Echoing the manifesto culture of Western modernity and of the avant-gardes, The Complete NothingDoings calls to mind The Communist Manifesto, the declarations of Dada, the literature of Surrealism, the Situationist writings of Guy Debord and Raoul Vaneigem, and the texts of conceptual artists such as Sol Lewitt and Lawrence Weiner, while also resonating with Platonic dialogues as well as with other texts of spiritual enlightenment like the Bible, The Buddhavacana, and Nietzsche’s Zarathustra. Parsa’s prophetic tone, his first person address, his frequent usage of phrases such as ‘my brethren’, and the overabundance of exclamation points bring into motion an array of textual references to confessions of faith and pronouncements of truths.

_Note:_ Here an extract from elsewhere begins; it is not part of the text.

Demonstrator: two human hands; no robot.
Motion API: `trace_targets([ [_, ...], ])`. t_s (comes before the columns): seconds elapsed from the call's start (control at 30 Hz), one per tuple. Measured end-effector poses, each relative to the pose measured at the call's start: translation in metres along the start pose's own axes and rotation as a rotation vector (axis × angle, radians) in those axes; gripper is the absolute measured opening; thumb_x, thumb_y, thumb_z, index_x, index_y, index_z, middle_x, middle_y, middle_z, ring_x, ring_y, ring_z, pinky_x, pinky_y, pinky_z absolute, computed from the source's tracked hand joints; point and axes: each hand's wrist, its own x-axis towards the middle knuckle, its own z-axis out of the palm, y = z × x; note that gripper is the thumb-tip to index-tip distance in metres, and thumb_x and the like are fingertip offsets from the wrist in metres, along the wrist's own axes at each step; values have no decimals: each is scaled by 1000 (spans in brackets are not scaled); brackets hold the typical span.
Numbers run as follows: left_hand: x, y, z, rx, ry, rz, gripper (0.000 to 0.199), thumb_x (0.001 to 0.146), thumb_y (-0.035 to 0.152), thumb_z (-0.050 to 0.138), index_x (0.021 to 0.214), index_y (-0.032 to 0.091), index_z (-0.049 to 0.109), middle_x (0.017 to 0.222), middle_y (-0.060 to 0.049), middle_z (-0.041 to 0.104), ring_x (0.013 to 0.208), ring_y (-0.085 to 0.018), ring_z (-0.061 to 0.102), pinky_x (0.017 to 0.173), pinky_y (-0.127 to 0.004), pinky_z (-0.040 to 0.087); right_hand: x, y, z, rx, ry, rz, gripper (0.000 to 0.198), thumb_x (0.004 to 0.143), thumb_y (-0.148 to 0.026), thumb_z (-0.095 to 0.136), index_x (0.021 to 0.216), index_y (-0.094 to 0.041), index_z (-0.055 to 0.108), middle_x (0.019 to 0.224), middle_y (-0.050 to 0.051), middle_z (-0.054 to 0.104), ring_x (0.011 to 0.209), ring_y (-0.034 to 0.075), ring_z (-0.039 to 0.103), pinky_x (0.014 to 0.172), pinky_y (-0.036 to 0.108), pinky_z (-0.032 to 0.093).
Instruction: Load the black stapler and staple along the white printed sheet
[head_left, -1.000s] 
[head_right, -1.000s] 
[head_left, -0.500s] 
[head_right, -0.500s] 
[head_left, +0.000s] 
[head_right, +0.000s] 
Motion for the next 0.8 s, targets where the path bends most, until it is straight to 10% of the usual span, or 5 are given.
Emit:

The Complete NothingDoings is not a modest proposal: it suggests that neither objects nor experiences need to be produced and made, and it argues for a radical deskilling and the ultimate dematerialization of art. The book is about the refusal to make art by practicing any kind of ability or competence and by producing any new material or object. It is an invitation for the perpetual rethinking of things, whether texts or objects, and a call for the endless repositioning of perceptions, behaviors and experiences. The NothingDoings are a systematic expansion and, at the same time, an undoing of all and every post-Duchampian paradigm of conceptual, post-conceptual and relational art.”
—from the Afterword by Agnes Berecz


Author bio:

Born in Tehran, Amir Parsa attended French international schools in Iran and the U.S., studied at Princeton and Columbia, currently lives in New York, and teaches and directs trans/neodisciplinary initiatives at Pratt Institute. An internationally acclaimed writer, poet, translator, new formist and cultural designer and curator, he is the author of more than twenty literary works.